Social media has improved our lives for the better in many ways by allowing us to connect with people all over the world, speeding up communication, and allowing us to share news and information in real-time. However, social media can also affect us negatively by influencing the way we view ourselves.
Comparison (The thief of joy)
Social media usage has made it easy for us to compare ourselves to others in many different aspects of our lives. This varies from physical looks to success and to social life. We post the best times of our lives on social media when we are our happiest, surrounded by the most people, and look our best. We don’t post or talk about feeling stressed, lonely, or sad. Even though we are aware that social media is a fairy tale, we still feel inadequate when we are scrolling through our phones and see others living their best lives. Unconsciously, we feel the need to compare ourselves to others which will lead to negative feelings such as insecurity, inadequacy, and loneliness.

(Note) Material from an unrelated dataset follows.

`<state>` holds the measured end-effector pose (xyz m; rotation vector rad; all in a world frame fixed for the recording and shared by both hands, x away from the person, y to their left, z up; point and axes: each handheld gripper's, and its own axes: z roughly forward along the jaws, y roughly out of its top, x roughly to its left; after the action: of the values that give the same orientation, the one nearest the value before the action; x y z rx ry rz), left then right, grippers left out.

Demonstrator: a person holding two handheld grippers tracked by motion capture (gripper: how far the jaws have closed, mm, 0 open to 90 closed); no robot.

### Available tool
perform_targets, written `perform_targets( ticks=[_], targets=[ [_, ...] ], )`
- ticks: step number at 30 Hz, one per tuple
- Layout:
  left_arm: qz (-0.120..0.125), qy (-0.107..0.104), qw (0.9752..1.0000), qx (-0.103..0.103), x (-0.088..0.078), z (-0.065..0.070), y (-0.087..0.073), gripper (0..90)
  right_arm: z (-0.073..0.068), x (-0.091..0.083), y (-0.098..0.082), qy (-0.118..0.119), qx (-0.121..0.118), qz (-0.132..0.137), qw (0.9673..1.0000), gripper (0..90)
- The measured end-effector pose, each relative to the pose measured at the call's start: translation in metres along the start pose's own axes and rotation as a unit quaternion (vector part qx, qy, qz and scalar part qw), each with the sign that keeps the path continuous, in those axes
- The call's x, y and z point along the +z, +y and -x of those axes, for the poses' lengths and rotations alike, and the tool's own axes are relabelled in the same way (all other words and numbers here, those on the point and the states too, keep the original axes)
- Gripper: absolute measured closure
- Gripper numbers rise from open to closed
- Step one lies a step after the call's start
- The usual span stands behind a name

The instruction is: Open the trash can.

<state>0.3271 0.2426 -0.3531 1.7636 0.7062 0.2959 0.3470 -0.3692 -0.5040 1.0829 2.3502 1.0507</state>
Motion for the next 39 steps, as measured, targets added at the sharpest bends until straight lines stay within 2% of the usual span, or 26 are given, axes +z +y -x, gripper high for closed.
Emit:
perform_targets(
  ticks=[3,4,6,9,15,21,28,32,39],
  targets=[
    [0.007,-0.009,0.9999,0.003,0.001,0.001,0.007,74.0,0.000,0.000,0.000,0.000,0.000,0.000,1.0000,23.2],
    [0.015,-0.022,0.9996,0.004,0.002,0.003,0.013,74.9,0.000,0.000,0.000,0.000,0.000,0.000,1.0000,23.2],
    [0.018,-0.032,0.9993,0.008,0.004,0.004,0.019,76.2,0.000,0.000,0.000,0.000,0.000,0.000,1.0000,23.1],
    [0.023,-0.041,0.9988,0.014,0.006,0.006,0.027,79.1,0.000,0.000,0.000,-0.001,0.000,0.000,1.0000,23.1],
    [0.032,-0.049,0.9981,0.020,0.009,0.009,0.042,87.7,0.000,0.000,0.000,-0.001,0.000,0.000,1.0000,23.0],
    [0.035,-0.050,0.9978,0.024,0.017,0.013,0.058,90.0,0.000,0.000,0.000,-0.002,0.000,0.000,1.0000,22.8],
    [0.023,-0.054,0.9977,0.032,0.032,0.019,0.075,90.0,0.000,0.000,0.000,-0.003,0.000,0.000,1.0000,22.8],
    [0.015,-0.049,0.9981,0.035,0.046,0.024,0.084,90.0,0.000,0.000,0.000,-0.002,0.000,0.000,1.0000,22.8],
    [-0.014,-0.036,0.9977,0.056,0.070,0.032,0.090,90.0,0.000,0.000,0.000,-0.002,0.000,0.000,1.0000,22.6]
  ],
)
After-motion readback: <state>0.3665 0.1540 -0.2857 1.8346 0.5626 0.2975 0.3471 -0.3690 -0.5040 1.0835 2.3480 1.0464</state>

Unrealistic Beauty Standards
The social-cultural theory suggests that we learn beauty standards through our social and cultural settings. This a problem because social media is so widely used and is where beauty standards are likely to be established. Since social media is a fairy tale, it creates unrealistic beauty standards, especially when people are photoshopping and facetuning themselves. This makes individuals feel bad for not living up to the unrealistic beauty standard and causes them to feel bad about their bodies and faces instead of accepting that they are perfect the way they are.
Arguably, social media has also led to an increase in cosmetic surgery. In a study conducted by Chen et al, 252 caucasian females who never received any cosmetic surgery were told to use different social media apps and photo editing applications. They found that these social media apps along with photo editing applications had a positive correlation with the consideration of cosmetic surgery.
Due to the fact that social media is such a huge part of our social interaction today, it is easy to get addicted to these platforms. This can be dangerous because people may begin to rely on social media for comfort. We see this when we see others pull out their phone during awkward moments in social settings. We also see signs of addiction when people prioritize time on their phones over quality time with others (for example, the friend that’s on her phone the whole time during dinner). This could be due to FOMO (Fear of missing out). This is when people are drawn to social media because they are scared to miss out on what their friends are doing or what’s going on in the world. This makes sense as everyone posts on social media and uses it to talk to others.
Although social media can be positive in many ways, it is important to be self-aware of how much time you are spending on social media and how it is affecting your mental health. At the end of the day, social media is fake and we should spend more time staying in the present and enjoying real life.